Conséquence de cette enquête sur le Gorille, beaucoup d’initiatives se sont déjà lancées, axées sur la transparence et la clarté en politique. J’en suis un bon exemple. Je vais sans doute quitter le journalisme pour monter un site Internet qui servira de base de données sur les connexions entre la politique, les groupes financiers et le crime organisé. Les électeurs pourront y avoir publiquement accès, surtout à l’approche de la prochaine échéance électorale. Nous allons voir naître toutes sortes d’initiatives de ce genre dans les quatre prochaines années.

Le fait de savoir comment fonctionne la corruption donne davantage de pouvoir au public, ces informations sur l’oligarchie, les politiques, les hauts fonctionnaires, comment ils fonctionnent. L’important, c’est que les gens soient au fait de ces liens. Aucun groupe gouvernemental ne fournit ce genre d’informations. Tout cela bouleverse l’environnement qui existait auparavant. Les politiciens auront de plus en plus de mal à continuer de se livrer à la corruption.

Un tribunal de Bratislava a interdit la publication de votre livre sur le Gorille. Mais vous avez commencé à en publier quand même des passages dans les journaux. Le groupe Penta, considéré comme un requin financier qui chasse dans les eaux d’Europe Centrale, vous poursuit en justice. Pensez-vous que vous pouvez l’emporter contre eux ?

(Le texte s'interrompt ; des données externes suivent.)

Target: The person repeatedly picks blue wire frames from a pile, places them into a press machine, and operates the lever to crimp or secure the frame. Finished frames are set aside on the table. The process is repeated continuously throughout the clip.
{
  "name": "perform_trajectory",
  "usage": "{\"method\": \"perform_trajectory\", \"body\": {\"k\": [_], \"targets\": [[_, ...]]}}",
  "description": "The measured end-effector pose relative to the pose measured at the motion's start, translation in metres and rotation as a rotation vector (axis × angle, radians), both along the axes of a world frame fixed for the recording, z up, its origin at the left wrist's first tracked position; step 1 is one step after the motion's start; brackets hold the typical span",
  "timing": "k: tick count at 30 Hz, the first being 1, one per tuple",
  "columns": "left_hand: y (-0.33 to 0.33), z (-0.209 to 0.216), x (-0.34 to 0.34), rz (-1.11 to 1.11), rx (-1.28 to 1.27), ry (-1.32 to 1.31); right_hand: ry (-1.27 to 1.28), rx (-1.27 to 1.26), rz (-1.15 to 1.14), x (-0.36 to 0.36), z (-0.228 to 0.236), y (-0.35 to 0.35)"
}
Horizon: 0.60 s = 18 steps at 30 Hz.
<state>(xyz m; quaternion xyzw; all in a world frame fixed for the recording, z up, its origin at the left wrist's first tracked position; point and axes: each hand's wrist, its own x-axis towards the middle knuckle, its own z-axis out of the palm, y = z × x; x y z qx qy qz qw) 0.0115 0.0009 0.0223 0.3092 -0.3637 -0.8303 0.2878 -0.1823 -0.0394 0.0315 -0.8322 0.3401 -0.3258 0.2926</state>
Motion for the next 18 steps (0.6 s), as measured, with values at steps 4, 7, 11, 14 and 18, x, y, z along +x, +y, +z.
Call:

L’acte d’accusation contre moi fait 500 pages. Mais en même temps, ils ne peuvent s’appuyer sur rien. Ces gens-là, quand ils ne peuvent pas acheter quelqu’un ou lui faire peur, ils se retrouvent à court d’idées parce qu’ils ne connaissent que ça. Si l’on ne tient pas compte de l’inconfort personnel lié au fait d’être menacé par ces gens-là, je n’ai pas besoin d’argent, ni d’être célèbre, de rien, à vrai dire. Et je n’ai rien à perdre. Comme l’a dit Janis Joplin il y a longtemps : la liberté n’est qu’une autre façon de dire que l’on n’a rien à perdre. Je ne me soucie pas vraiment de leur procès. J’ai la maison d’édition Petit Press qui me représente. Peu importe que le tribunal penche en ma faveur ou contre moi, parce que Penta a perdu devant le tribunal de l’opinion publique et je crois qu’ils ne font plus peur à personne. Donc, quoi qu’ils puissent gagner, en termes de pression financière sur ma maison deux fois hypothéquée, grand bien leur fasse.